剧烈塑性变形和磁场辅助热处理对等原子铁镍合金磁性能的影响

本研究强调了高压扭转（HPT）这种严重塑性变形技术对机械合金化制备的等原子铁镍合金磁性能的影响。这项研究的主要目的是增加铁镍的相互扩散并加速 L10 有序的形成。在室温、6 GPa 的条件下，对镍铁合金进行了 5、10 和 20 转的 HPT 处理。随后，在 593 K 的真空中对样品进行 1000 小时的无磁场热处理。在 1.5 T 磁场存在下，还在 593 K 下进行了 4 小时的进一步热处理。据观察，HPT 处理首先会增加晶格应变；然而，进一步的处理会因动态再结晶而导致应变松弛。最初，HPT 5 圈时，饱和磁化会降低。然而，在 HPT 处理 10 和 20 圈后，由于再结晶和 L10 排序的形成，饱和磁化会增加。5 圈之后，由于晶格应变，矫顽力增加了约 175%。进一步加工后，由于再结晶，矫顽力下降了约 50%。由于缺陷湮灭和短程L10有序的形成，对HPT加工样品的热处理显示出矫顽力和剩磁的增加。

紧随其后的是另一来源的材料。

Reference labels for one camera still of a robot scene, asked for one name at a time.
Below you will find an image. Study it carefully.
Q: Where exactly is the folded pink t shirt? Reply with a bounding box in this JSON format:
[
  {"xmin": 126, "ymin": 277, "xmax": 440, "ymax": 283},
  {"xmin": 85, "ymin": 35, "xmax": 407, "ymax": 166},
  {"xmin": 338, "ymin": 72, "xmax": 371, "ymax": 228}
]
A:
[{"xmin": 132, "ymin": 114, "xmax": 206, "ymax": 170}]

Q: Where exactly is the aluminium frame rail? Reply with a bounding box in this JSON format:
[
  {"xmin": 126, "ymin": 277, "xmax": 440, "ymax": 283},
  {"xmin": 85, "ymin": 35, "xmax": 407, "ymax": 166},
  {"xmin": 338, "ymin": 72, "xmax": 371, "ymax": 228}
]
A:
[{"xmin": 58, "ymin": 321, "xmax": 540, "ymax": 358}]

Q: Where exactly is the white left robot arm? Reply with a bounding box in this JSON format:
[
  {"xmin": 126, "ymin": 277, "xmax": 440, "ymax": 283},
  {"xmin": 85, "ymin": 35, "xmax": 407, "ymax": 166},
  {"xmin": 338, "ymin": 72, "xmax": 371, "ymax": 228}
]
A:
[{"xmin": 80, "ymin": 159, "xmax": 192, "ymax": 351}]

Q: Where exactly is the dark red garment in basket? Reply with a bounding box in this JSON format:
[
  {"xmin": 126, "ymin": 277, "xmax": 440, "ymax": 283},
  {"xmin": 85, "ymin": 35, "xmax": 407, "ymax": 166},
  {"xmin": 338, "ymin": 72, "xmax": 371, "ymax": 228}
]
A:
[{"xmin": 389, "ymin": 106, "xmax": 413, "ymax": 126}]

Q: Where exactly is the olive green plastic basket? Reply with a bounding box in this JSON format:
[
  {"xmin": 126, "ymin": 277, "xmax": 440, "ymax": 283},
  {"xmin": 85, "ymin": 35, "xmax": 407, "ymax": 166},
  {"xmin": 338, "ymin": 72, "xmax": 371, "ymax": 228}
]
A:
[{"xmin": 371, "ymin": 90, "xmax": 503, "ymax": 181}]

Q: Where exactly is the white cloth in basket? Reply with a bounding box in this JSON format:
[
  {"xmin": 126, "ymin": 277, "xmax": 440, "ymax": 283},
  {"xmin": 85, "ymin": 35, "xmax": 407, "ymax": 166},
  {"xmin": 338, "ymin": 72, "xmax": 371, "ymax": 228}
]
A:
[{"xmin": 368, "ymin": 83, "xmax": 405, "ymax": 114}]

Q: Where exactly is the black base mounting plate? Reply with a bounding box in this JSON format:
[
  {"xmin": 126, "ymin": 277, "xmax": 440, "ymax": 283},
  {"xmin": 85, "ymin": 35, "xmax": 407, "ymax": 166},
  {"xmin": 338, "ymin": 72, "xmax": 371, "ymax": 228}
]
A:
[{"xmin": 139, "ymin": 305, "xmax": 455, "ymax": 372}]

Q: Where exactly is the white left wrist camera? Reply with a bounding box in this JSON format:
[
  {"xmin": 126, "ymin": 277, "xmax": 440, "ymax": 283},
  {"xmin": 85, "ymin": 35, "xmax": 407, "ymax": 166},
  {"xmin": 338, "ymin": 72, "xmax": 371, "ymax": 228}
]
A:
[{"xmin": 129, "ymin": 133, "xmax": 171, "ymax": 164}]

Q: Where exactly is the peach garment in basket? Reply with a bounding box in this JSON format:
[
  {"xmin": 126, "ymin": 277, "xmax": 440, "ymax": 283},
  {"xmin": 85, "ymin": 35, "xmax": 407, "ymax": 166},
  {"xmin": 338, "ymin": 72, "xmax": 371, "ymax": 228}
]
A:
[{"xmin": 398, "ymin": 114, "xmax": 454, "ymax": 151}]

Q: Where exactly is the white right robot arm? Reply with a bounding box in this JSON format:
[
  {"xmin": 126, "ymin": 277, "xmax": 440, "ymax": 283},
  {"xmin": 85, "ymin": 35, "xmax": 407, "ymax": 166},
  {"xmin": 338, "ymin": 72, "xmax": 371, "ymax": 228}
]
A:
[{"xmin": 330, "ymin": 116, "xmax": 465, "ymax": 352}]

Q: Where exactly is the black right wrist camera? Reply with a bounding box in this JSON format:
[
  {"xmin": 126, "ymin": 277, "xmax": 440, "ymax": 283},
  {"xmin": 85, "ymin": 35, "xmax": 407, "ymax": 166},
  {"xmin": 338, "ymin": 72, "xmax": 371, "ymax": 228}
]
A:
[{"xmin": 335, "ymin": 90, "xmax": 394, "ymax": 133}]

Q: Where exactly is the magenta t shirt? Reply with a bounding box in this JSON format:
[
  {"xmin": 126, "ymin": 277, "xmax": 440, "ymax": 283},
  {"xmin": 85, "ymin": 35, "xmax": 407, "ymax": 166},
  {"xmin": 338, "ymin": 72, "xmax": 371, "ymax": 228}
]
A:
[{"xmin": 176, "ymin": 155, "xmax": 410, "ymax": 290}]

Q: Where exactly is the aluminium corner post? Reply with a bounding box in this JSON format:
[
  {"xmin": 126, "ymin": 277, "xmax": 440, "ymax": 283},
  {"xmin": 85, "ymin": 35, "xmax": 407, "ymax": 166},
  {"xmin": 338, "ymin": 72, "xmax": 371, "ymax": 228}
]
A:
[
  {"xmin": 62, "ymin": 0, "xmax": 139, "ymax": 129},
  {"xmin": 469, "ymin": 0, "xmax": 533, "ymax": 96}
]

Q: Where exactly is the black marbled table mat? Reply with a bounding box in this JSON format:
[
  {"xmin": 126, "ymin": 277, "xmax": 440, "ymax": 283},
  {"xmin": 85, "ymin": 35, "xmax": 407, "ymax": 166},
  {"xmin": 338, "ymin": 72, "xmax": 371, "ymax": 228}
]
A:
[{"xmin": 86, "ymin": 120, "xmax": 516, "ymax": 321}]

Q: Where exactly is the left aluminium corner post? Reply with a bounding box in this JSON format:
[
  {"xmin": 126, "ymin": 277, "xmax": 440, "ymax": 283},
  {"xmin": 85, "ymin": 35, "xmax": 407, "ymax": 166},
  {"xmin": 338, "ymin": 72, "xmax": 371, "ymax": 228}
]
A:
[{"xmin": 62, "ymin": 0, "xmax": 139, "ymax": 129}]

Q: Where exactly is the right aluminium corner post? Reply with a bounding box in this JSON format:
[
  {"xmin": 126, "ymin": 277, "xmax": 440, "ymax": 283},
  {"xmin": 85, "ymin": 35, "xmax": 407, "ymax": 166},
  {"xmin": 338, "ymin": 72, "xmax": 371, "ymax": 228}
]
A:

本文章由计算机程序翻译，如有差异，请以英文原文为准。

求助全文

约1分钟内获得全文求助全文

来源期刊

Bulletin of Materials Science 工程技术-材料科学：综合

CiteScore

3.40

自引率

5.60%

发文量

209

审稿时长

11.5 months

期刊介绍： The Bulletin of Materials Science is a bi-monthly journal being published by the Indian Academy of Sciences in collaboration with the Materials Research Society of India and the Indian National Science Academy. The journal publishes original research articles, review articles and rapid communications in all areas of materials science. The journal also publishes from time to time important Conference Symposia/ Proceedings which are of interest to materials scientists. It has an International Advisory Editorial Board and an Editorial Committee. The Bulletin accords high importance to the quality of articles published and to keep at a minimum the processing time of papers submitted for publication.